# Going through tough times.



## PaulM (Nov 29, 2010)

Hi, My first time here so please bear with me. I have been married for three years. When I met my wife she had a 20 year drinking history. Because I don't drink she sort of gave it up (except to go on binges back in her home state every 4-6 months) she would leave for 3-4 days and come home. In July she left and made promise after promise to come home, gave dates and always had a reason not to. Just left me dissapointed, and hurt.

We did see each other on several weekends until September 14th. When we officially seperated. It really has me messed up. Being a man I hate to admit it, but it really does. The pain I feel is almost unbearable at times. I couldn't beleive she wouldn't answer my call on Thanksgiving.

To make matters worse she sends me an email telling me "she loves me with all her heart, and misses me more than I would ever know, but she knows coming back isn't the best thing for her" Confuses me, thats for sure. I know she is in the grips of her alcohol addiction, but that doesn't provide much comfort to me.

One day I think I should just file for a divorce, the next day I think I love her too much, and should just wait and see what happens. I feel "stuck" thats for sure. I always told her after she ran off on one of her binges that I felt like she didn't care about the marriage. I don't know why this seems to be such a surprise to me. 

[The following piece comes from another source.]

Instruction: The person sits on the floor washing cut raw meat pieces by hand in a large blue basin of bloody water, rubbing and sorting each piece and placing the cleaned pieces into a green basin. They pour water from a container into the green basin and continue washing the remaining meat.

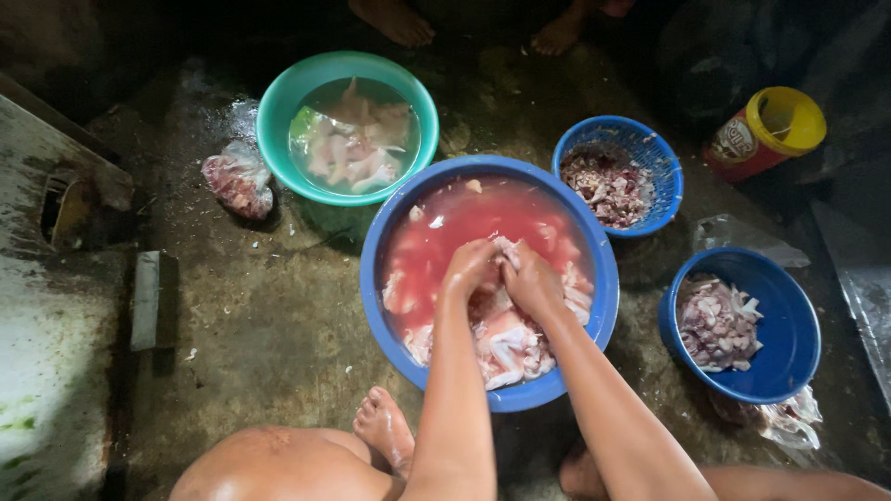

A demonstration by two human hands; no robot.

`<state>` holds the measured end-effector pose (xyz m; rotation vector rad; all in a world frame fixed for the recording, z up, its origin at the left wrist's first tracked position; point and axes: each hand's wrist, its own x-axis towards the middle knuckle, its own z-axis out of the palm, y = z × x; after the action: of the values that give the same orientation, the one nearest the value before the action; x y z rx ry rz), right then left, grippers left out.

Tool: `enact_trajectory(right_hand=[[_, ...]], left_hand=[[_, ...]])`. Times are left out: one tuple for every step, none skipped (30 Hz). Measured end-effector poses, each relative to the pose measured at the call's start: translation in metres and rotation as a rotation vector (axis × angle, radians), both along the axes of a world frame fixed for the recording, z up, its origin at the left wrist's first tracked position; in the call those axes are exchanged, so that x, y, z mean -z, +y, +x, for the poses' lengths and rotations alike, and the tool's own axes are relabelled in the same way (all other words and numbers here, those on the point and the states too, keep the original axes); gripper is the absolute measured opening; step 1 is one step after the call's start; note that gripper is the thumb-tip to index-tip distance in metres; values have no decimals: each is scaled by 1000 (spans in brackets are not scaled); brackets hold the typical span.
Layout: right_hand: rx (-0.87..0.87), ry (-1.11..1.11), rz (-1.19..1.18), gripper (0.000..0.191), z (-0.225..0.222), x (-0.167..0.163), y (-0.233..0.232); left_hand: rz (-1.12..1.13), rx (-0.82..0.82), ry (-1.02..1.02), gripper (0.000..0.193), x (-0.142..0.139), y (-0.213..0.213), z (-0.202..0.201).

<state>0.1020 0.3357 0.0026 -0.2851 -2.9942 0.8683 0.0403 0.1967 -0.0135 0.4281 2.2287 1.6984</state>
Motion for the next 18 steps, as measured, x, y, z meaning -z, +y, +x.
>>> enact_trajectory(right_hand=[[-65, 25, 43, 40, 2, 4, 1], [-97, -5, -3, 40, 2, 8, 2], [-125, -33, -47, 40, 2, 12, 5], [-152, -61, -89, 41, 0, 16, 8], [-173, -1, -155, 39, -1, 18, 11], [-194, 57, -221, 37, -3, 19, 14], [-215, 121, -287, 35, -5, 19, 16], [-192, 66, -251, 33, -6, 18, 18], [-164, 9, -215, 31, -6, 16, 18], [-133, -52, -181, 30, -6, 13, 17], [-114, -14, -163, 33, -5, 10, 16], [-96, 21, -145, 36, -3, 6, 13], [-83, 57, -125, 40, -1, 3, 10], [-56, 63, -113, 37, 1, 0, 7], [-32, 71, -101, 35, 3, -3, 4], [-8, 76, -90, 32, 4, -6, 2], [-36, 120, -100, 30, 5, -9, 0], [-59, 163, -107, 28, 6, -11, -2]], left_hand=[[-44, -84, -28, 30, 2, 0, -2], [-88, -166, -54, 35, 1, 0, -3], [-130, -246, -76, 43, 2, 0, -3], [-83, -213, -124, 42, 3, 0, -3], [-37, -180, -175, 41, 3, 1, -3], [10, -147, -227, 41, 3, 1, -2], [67, -143, -261, 40, 2, 1, 0], [124, -136, -291, 39, 1, 2, 1], [181, -124, -324, 38, 0, 4, 2], [136, -140, -234, 36, -1, 6, 4], [88, -157, -148, 35, -1, 8, 5], [40, -175, -63, 33, -2, 10, 6], [51, -169, -102, 32, -2, 11, 7], [63, -168, -134, 32, -2, 11, 8], [76, -169, -163, 32, -2, 11, 8], [33, -169, -97, 31, -3, 10, 7], [-11, -166, -35, 30, -3, 9, 7], [-53, -158, 26, 29, -4, 9, 7]])
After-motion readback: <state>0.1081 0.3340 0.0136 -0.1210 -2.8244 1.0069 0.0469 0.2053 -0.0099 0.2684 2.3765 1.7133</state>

Its just messed up, it really is. I tried so hard to make this marriage work. One person cannot do it alone. I sure am hurting. Finding it difficult to just let go, and move forward. I feel I need a divorce for that, but I'm not sure that will make me feel any better. IT SUX!!! If anyone has ever went through, or is going through a similar situation I would appreciate comments on what helped you. Thanks, Paul


----------



## sbbs (Sep 21, 2009)

I feel for you. This must be hard as hell.

Two things that I've learned the hard way:

1) You can't fix anybody else. That extends to getting someone else to change for you. 

2) You can't expect anyone else to fix themselves, if his or her main motivation is to make you happy. The really hard part of this is, the person can realize that there's a problem and can be very honest in their desire to fix it. But unless the impetus to change really comes from within them, and is about them, regardless of what you want or whatever interest you may have in their changing, it's not likely to work. They're more likely to change the outward parts of their behavior, in an effort to make the relationship work without having to change parts of themselves that they may not be able to acknowledge or may not even be fully aware of.

I would bet that your wife really wanted to make a major change for you, but she didn't (and doesn't) realize how profound that change would really have to be. What she did, basically, was to try to separate her drinking from you, hoping it wouldn't affect you, rather than trying to actually solve her alcohol problem. She was trying to change the way she treated you, which I'd give her credit for, but she's not actually changing herself, which is what she really needs to do. 

It's really difficult to acknowledge this, but it's unlikely that she's going to change in the way you'd need to be happy staying with her. I suspect that you have a choice to make. You can either accept her as she is, including the drinking and disappearing habit, or you can leave her. 

Good luck to you. 

I've heard that Al Anon is helpful for people in your situation. I don't have any experience with Al Anon, myself, but it may be worth looking into.


----------